→ Dataset records

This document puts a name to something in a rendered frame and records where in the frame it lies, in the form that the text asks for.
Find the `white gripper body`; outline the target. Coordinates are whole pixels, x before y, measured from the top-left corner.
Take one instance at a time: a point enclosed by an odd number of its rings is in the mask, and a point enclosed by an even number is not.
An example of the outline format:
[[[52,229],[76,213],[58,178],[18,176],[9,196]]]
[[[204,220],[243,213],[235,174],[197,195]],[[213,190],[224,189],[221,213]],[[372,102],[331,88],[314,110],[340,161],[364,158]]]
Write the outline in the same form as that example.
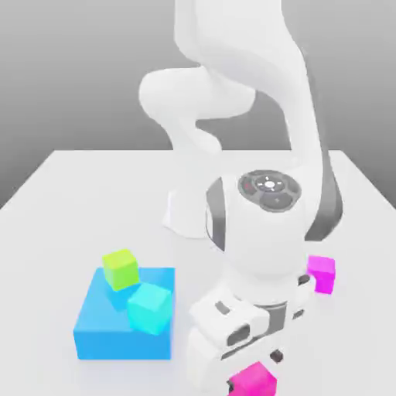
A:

→ What you have to do
Scan the listing for the string "example" and copy every line that carries it.

→ Solution below
An example of the outline format:
Write the outline in the same form as that example.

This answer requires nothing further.